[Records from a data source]
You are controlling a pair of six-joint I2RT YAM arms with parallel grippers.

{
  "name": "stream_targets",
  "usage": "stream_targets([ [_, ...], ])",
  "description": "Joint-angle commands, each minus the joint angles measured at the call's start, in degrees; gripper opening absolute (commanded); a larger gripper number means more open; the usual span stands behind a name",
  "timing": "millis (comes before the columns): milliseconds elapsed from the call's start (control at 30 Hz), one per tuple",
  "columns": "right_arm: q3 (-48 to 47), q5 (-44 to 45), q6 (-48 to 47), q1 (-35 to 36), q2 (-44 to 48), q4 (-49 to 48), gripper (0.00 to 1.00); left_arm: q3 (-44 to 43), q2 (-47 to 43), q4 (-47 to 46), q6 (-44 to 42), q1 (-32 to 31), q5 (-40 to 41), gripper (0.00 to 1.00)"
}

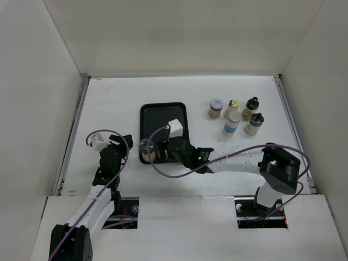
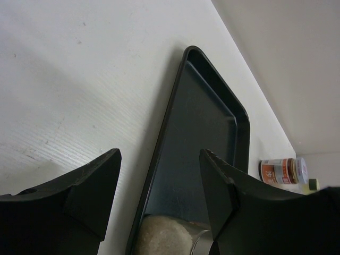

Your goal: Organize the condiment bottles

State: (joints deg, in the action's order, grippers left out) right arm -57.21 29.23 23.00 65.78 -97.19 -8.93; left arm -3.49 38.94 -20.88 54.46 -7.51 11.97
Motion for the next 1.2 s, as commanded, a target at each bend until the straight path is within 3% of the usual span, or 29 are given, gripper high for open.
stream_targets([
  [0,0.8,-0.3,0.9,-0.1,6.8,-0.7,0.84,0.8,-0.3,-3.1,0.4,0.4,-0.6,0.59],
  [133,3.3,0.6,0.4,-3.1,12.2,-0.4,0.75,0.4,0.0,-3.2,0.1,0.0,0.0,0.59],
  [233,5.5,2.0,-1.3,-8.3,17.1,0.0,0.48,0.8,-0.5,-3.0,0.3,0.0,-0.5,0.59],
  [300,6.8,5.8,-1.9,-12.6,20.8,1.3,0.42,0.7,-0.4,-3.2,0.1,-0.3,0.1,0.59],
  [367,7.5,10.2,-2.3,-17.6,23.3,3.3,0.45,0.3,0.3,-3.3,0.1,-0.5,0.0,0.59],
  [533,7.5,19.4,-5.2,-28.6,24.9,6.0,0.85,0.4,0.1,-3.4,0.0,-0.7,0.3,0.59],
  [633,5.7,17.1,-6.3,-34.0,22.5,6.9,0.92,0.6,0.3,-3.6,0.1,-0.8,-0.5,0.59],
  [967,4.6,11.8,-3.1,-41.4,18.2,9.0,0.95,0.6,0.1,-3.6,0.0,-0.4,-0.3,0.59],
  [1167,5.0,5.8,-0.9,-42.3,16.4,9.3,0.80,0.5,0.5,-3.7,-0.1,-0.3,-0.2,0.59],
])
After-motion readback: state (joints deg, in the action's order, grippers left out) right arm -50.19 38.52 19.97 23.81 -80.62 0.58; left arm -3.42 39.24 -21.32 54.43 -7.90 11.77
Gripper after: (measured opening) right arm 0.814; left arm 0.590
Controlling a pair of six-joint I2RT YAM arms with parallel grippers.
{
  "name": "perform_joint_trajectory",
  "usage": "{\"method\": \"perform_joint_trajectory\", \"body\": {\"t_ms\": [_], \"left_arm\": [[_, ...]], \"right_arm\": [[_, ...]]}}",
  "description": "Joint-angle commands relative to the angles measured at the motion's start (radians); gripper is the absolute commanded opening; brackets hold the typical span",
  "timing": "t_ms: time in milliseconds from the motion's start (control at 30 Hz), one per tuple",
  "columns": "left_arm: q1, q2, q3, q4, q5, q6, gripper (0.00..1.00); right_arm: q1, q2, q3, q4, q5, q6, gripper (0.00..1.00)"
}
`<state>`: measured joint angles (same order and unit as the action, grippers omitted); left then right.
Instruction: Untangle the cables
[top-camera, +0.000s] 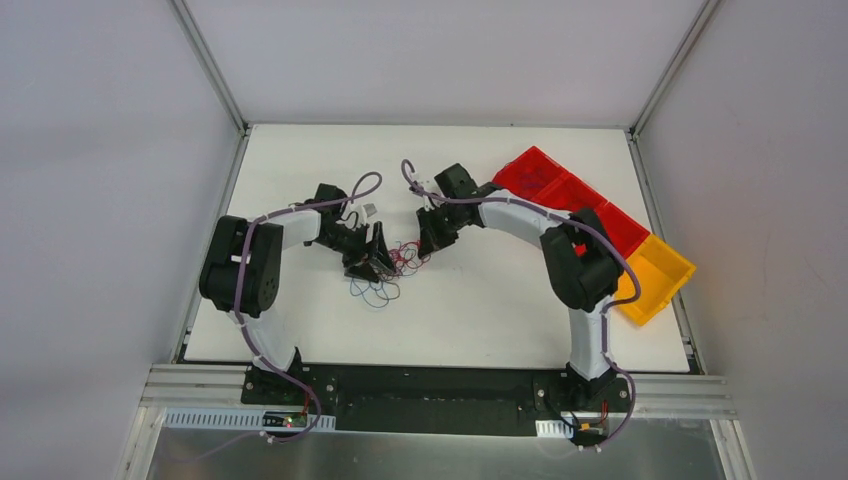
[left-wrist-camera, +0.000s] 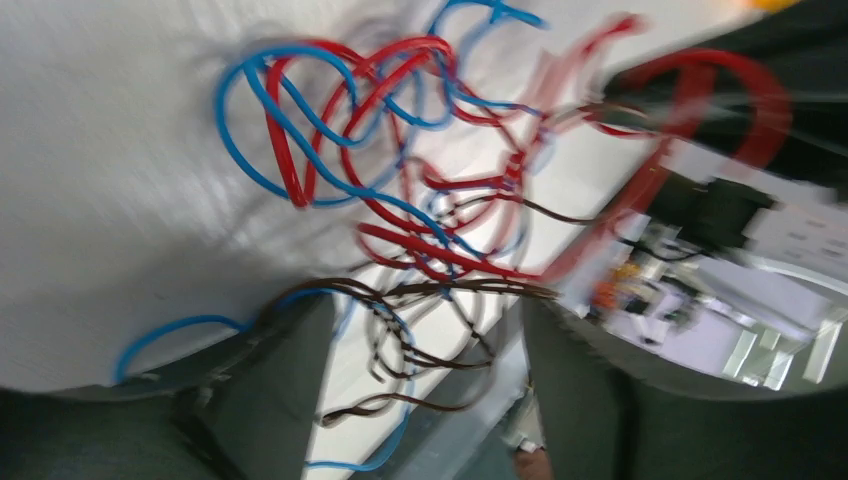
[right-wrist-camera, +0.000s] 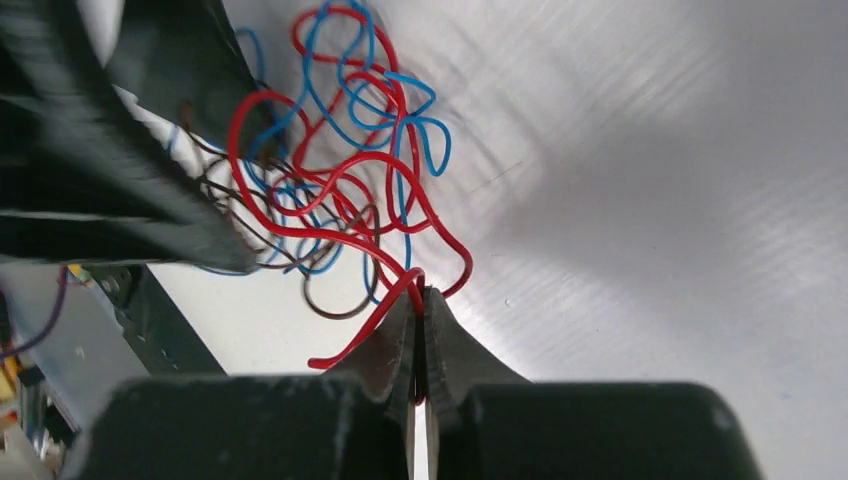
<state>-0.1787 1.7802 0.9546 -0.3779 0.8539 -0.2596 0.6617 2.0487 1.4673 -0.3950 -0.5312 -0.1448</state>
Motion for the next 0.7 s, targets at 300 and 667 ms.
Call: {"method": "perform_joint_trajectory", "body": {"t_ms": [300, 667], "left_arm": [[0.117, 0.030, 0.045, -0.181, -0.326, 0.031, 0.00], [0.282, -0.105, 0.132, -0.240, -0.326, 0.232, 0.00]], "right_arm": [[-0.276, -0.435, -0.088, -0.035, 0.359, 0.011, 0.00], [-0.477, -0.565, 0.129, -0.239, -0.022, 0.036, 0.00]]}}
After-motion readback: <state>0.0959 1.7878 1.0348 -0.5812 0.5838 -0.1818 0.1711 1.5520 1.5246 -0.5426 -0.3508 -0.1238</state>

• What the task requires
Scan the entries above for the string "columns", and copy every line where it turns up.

• Output below
  "timing": "millis (comes before the columns): milliseconds elapsed from the call's start (control at 30 Hz), one per tuple",
  "columns": "right_arm: q3 (-48 to 47), q5 (-44 to 45), q6 (-48 to 47), q1 (-35 to 36), q2 (-44 to 48), q4 (-49 to 48), gripper (0.00 to 1.00); left_arm: q3 (-44 to 43), q2 (-47 to 43), q4 (-47 to 46), q6 (-44 to 42), q1 (-32 to 31), q5 (-40 to 41), gripper (0.00 to 1.00)"
  "columns": "left_arm: q1, q2, q3, q4, q5, q6, gripper (0.00..1.00); right_arm: q1, q2, q3, q4, q5, q6, gripper (0.00..1.00)"

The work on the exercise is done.